"Gold mining was hard, dirty work," explains Peggy Ronning, curator at the California State Mining & Mineral Museum, as you step into the musty mine shaft. "Miners inhaled noxious gases, endured cave-ins and explosions," she adds. "But at least the mine was a democratic place―everybody had a terrible, dangerous job."
The museum is located in Mariposa, which had some of the Gold Country's richest strikes. Mariposa has been a county seat since 1850, and its stately courthouse, dating from 1854, is California's oldest such building in continuous use. The Mariposa Museum and History Center is a fun stop for kids, who can poke into displays of a miners' cabin or a schoolhouse and watch a noisy five-stamp mill pound ore-bearing rocks.
From Mariposa, you head north on State 49, then west on Bear Valley Road through a land rich in foothill shadings: Oak groves alternate with flaming yellow mustard, shooting stars, and fairy lanterns. The sleepy town of Hornitos is pretty much a ghost town today. But it still has a few residents, along with its Spanish plaza, a granite jail, and a steepled church on a grassy hill, where gravestones tell tales of tragedy and early death. Drive on past Lake McSwain―look for scraggly osprey nests where the road crosses the rushing Merced River. Take Merced Falls Road to Lake McClure for a cooling dip, some fishing, or a picnic by the water.
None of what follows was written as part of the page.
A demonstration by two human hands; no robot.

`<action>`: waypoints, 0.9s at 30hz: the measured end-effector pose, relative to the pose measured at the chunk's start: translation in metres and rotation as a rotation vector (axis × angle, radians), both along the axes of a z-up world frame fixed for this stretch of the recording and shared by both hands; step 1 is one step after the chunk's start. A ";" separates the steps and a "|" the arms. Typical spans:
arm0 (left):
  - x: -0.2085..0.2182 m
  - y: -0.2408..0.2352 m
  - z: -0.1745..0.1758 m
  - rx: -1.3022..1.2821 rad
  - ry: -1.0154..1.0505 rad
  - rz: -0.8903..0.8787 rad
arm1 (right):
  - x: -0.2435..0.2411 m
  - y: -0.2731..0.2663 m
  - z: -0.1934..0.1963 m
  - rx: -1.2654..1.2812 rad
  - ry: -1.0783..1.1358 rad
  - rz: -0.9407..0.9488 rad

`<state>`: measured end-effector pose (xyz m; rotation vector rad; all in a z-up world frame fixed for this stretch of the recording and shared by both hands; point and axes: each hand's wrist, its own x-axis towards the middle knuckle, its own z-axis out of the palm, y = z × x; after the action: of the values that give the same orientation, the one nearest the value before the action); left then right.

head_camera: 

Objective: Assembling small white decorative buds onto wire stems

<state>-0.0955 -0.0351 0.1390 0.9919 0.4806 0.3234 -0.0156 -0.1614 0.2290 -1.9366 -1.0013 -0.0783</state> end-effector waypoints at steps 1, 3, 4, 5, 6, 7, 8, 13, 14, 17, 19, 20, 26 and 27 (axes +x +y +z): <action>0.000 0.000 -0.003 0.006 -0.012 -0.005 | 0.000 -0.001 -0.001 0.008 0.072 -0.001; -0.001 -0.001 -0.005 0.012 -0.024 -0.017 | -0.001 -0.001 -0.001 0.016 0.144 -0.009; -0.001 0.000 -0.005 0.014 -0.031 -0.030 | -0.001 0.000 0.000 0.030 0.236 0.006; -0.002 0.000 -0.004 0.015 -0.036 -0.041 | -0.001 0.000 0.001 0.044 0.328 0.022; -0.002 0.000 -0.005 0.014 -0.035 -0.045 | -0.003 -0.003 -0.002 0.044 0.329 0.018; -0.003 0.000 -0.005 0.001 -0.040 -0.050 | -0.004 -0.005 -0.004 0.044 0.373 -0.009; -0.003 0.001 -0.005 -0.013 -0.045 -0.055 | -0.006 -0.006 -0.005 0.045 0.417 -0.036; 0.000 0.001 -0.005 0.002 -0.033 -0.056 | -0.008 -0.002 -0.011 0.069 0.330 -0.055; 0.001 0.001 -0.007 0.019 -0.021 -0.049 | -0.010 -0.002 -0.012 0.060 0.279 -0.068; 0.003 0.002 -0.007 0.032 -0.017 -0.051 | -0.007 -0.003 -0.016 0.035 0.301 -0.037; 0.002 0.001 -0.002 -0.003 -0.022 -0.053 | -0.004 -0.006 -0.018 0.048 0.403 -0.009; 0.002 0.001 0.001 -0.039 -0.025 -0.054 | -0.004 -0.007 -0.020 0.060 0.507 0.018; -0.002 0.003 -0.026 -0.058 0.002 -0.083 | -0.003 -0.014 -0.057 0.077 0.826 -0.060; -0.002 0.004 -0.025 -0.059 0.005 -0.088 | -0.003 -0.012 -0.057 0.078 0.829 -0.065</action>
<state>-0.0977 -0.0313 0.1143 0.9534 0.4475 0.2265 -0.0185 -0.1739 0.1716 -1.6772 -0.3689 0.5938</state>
Coulterville, on the National Register of Historic Places, was another mining center. Walk by the stately old Hotel Jeffery at State 49 and Main Street; it's said that Theodore Roosevelt and Ralph Waldo Emerson slept here. (Sadly, the hotel just closed.) The Northern Mariposa County History Center, in the old Coulter Hotel, has more mining artifacts. Pick up the free Antique Rose Tour brochure, which will guide you on a walk past the still-blooming beauties of old Coulterville―and work up your appetite for dinner back in Mariposa.